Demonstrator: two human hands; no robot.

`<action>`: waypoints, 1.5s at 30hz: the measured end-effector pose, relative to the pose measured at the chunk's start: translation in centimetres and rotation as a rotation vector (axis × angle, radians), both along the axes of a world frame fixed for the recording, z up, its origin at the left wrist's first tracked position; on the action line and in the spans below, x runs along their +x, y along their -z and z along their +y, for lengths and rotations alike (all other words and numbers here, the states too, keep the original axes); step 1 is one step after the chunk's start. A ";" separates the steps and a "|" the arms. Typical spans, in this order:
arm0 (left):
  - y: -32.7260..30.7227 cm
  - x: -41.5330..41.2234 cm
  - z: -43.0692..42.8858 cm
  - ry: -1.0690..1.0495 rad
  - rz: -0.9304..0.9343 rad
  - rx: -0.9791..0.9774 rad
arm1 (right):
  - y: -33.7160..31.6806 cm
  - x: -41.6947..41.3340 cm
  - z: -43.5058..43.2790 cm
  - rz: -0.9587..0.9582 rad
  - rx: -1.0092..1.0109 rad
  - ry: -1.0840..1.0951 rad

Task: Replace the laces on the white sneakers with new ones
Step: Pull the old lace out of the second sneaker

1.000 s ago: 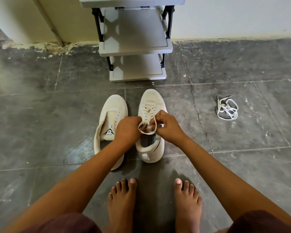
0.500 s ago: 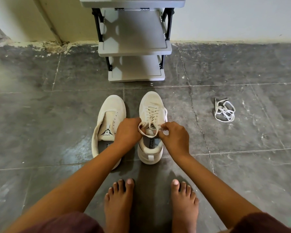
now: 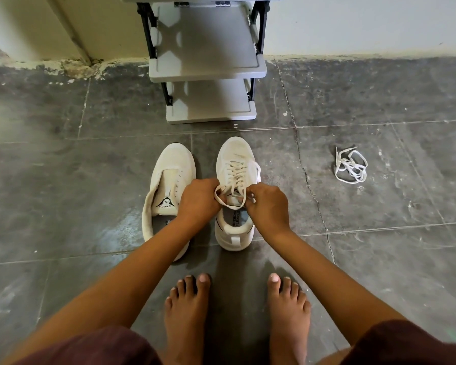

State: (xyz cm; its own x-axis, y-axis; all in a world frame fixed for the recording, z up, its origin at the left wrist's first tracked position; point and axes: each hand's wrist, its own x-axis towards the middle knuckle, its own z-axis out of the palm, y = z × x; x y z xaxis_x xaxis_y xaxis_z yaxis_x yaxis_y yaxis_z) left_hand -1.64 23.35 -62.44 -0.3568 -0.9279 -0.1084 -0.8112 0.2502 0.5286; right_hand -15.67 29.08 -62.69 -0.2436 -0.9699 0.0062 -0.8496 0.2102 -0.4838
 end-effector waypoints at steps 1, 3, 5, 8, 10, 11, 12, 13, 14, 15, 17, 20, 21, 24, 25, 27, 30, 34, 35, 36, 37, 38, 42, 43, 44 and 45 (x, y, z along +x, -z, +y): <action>0.0 0.0 0.0 0.004 0.001 0.000 | -0.1 -0.1 0.0 0.032 0.018 -0.021; -0.1 0.0 0.0 0.011 0.006 0.003 | -0.1 -0.6 0.2 0.051 0.038 -0.033; -0.1 0.0 0.0 0.009 0.001 -0.002 | 0.0 -0.9 0.5 0.056 0.041 -0.033; 0.0 -0.1 0.0 -0.002 -0.008 -0.003 | 0.1 -0.8 0.8 0.053 0.029 -0.040; 0.0 -0.1 0.0 -0.005 -0.009 -0.003 | 0.0 -0.5 0.8 0.027 0.002 -0.028; 0.0 0.0 0.0 -0.005 -0.007 -0.003 | 0.0 -0.4 0.8 0.019 -0.009 -0.019; 0.0 0.0 -0.1 -0.003 -0.002 -0.006 | 0.0 -0.3 0.8 0.020 -0.015 -0.010; 0.0 0.0 0.0 -0.002 0.004 -0.010 | 0.0 -0.3 0.8 0.027 -0.017 -0.002; 0.0 0.0 0.0 -0.002 0.009 -0.014 | 0.0 -0.3 0.8 0.037 -0.017 0.007; 0.1 0.0 0.0 -0.004 0.012 -0.016 | 0.0 -0.3 0.8 0.043 -0.019 0.016; 0.1 0.0 0.1 -0.010 0.010 -0.020 | -0.1 -0.2 0.9 0.039 -0.028 0.030; 0.2 -0.1 0.0 -0.013 -0.007 -0.016 | -0.1 -0.1 0.9 0.040 -0.029 0.051; 0.1 -0.1 0.1 -0.013 -0.013 -0.010 | -0.1 -0.1 0.9 0.058 -0.013 0.051; 0.1 -0.1 0.0 -0.006 -0.027 -0.006 | -0.1 -0.1 0.9 0.090 0.020 0.054; 0.1 -0.1 0.0 -0.003 -0.029 -0.012 | -0.2 0.0 0.8 0.072 0.008 0.065; 0.1 -0.1 0.0 0.004 -0.041 -0.015 | -0.3 0.2 0.6 0.029 -0.025 0.086; 0.1 -0.2 -0.1 0.007 -0.047 0.001 | -0.4 0.6 0.2 0.046 -0.027 0.055; 0.1 -0.2 -0.1 0.012 -0.044 0.010 | -0.3 0.1 0.3 0.114 0.005 -0.018; 0.0 -0.2 -0.1 0.014 -0.046 0.010 | -0.3 -0.2 0.5 0.127 0.003 -0.036; 0.0 -0.2 -0.1 0.015 -0.048 0.012 | -0.3 -0.3 0.7 0.125 -0.011 -0.049; -0.1 -0.2 -0.1 0.015 -0.050 0.013 | -0.3 -0.4 0.8 0.112 -0.026 -0.055; -0.1 -0.1 -0.1 0.014 -0.049 0.016 | -0.4 -0.5 0.9 0.104 -0.035 -0.059; -0.1 -0.1 0.0 0.011 -0.045 0.008 | -0.4 -0.6 0.6 0.157 -0.002 -0.100; -0.1 -0.1 -0.1 0.011 -0.047 0.009 | -0.4 -0.6 0.6 0.178 0.012 -0.113; -0.1 -0.1 -0.1 0.013 -0.049 0.011 | -0.3 -0.6 0.6 0.209 0.029 -0.131; 0.0 -0.1 -0.1 0.014 -0.049 0.012 | -0.3 -0.6 0.6 0.238 0.044 -0.147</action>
State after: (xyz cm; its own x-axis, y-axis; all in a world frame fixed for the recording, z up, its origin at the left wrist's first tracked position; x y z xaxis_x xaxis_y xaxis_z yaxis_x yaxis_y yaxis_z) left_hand -1.74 23.23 -62.40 -0.3642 -0.9211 -0.1373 -0.8323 0.2558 0.4918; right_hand -16.25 29.70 -62.43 -0.0966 -0.9953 0.0033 -0.9612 0.0924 -0.2600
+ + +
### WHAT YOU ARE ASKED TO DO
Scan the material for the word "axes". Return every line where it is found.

### OUTPUT BELOW
`<action>`: waypoints, 1.5s at 30hz: the measured end-effector pose, relative to the pose measured at the chunk's start: translation in centimetres and rotation as a rotation vector (axis × angle, radians), both along the axes of a world frame fixed for the recording, z up, its origin at the left wrist's first tracked position; on the action line and in the spans below, x runs along their +x, y along their -z and z along their +y, for lengths and rotations alike (all other words and numbers here, the states too, keep the original axes); step 1 is one step after the chunk's start. A ";" separates the steps and a "|" the arms. Typical spans, in this order:
State: (xyz cm; its own x-axis, y-axis; all in a world frame fixed for the recording, z up, its origin at the left wrist's first tracked position; point and axes: each hand's wrist, its own x-axis towards the middle knuckle, its own z-axis out of the palm, y = z × x; x y z xaxis_x xaxis_y xaxis_z yaxis_x yaxis_y yaxis_z) left_hand -1.64 23.35 -62.44 -0.3568 -0.9279 -0.1084 -0.8112 0.2502 0.5286; right_hand -15.67 29.08 -62.69 -0.2436 -0.9699 0.0062 -0.8496 0.2102 -0.4838

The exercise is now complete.